# FIFA 10



## revol68 (Sep 10, 2009)

So just got the demo, pretty good, the ball physics are better, it doesn't feel so stuck to the players or scripted, more goal mouth scrambles and it plays slower and more realistic, much more reliance on passing than simply giving it to fast forwards.

The only bad point I've seen is that the replays have this shitty 'motion blur' effect on them, it just looks crap and jerky.


----------



## Sesquipedalian (Sep 10, 2009)

revol68 said:


> So just got the demo, pretty good, the ball physics are better, it doesn't feel so stuck to the players or scripted, more goal mouth scrambles and it plays slower and more realistic, much more reliance on passing than simply giving it to fast forwards.
> 
> The only bad point I've seen is that the replays have this shitty 'motion blur' effect on them, it just looks crap and jerky.
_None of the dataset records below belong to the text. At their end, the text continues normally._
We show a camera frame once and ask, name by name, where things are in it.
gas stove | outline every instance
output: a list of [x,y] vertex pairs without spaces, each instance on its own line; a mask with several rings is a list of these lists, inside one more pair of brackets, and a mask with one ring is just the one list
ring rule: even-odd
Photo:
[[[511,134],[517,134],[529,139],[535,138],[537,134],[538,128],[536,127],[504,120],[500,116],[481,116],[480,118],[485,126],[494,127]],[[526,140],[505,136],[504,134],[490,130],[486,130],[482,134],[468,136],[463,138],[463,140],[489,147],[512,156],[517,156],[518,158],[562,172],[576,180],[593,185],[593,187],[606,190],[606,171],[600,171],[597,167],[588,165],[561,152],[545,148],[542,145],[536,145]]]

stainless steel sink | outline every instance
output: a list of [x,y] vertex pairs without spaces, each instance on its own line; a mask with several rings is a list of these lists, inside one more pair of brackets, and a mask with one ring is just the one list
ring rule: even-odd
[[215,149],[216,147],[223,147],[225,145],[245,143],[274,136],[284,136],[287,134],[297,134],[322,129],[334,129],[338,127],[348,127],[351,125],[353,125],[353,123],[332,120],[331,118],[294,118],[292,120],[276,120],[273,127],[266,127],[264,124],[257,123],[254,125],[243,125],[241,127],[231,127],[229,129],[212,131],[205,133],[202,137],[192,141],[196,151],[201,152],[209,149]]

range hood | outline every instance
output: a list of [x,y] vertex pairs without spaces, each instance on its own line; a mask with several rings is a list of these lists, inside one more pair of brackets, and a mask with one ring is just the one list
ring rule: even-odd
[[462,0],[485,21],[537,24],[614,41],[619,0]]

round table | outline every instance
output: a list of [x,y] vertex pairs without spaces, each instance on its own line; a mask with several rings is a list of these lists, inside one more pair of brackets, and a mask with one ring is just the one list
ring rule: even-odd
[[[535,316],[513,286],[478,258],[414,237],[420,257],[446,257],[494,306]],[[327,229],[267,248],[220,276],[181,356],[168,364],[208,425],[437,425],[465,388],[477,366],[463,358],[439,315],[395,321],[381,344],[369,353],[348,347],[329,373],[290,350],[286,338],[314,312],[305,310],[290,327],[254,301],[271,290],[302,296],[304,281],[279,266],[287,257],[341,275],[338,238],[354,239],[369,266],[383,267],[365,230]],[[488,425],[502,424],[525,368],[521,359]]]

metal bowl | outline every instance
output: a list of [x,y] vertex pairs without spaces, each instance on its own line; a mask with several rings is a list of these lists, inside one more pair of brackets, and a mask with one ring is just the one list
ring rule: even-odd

I'm so looking forward to this.
Is demo on download for XBox 360 ?
(Shuffles off to check.)


----------



## revol68 (Sep 10, 2009)

Sesquipedalian said:


> I'm so looking forward to this.
> Is demo on download for XBox 360 ?
> (Shuffles off to check.)



yeah it's on xbox live.


----------



## Sesquipedalian (Sep 10, 2009)

revol68 said:


> yeah it's on xbox live.



Just tried to download it but keep getting "Upgrade to Gold" offer and can't skip past it.
Had trouble recently with billing issue.
I guess that means if i have "Silver" i can't download.
(Still very new to Xbox.)


----------



## Sesquipedalian (Sep 10, 2009)

Right,this thread made me sort out billing.
Back on Gold. 
Downloading now.

(It can be difficult to judge much from a demo.FIFA 09 demo did however demonstrated an improvement on FIFA 08.)

Looking forward to trying this.Thanks.
Will post opinion in due course.


----------



## Sesquipedalian (Sep 10, 2009)

revol68 said:


> So just got the demo, pretty good, the ball physics are better, it doesn't feel so stuck to the players or scripted, more goal mouth scrambles and it plays slower and more realistic, much more reliance on passing than simply giving it to fast forwards.
> 
> The only bad point I've seen is that the replays have this shitty 'motion blur' effect on them, it just looks crap and jerky.



Wow.I plays like a dream.
Much more realistic.
Agree with you regarding the "ball physics.".Particularily when running at pace.
Build up is slower and that adds to realism.
Also,the AI of my team and the opposition seems so much better.
Felt as if i was in a real match 

Didn't notice any problems regarding the replays.

(Played as Barcelona against Chelsea.World Class level setting.
Result 0-0,lost on penalties )

Going to give it another go.Love it.

(Also there was commentary on this demo and it was missing for me on the FIFA 09 demo.)


----------



## kained&able (Sep 10, 2009)

I really really hope PES sorts itself back out.

I can't own two versions of fifa that would be wrong.


dave


----------



## revol68 (Sep 10, 2009)

kained&able said:


> I really really hope PES sorts itself back out.
> 
> I can't own two versions of fifa that would be wrong.
> 
> ...



No chance, this FIFA plays significantly different to 09 to justify itself, PES will be shit as usual.


----------



## Silva (Sep 11, 2009)

Jesus, the PC Demo is over 2GB. Next week I'll try FIFA 09, and see if it's worthy.


----------



## Sesquipedalian (Sep 11, 2009)

Silva said:


> Jesus, the PC Demo is over 2GB. Next week I'll try FIFA 09, and see if it's worthy.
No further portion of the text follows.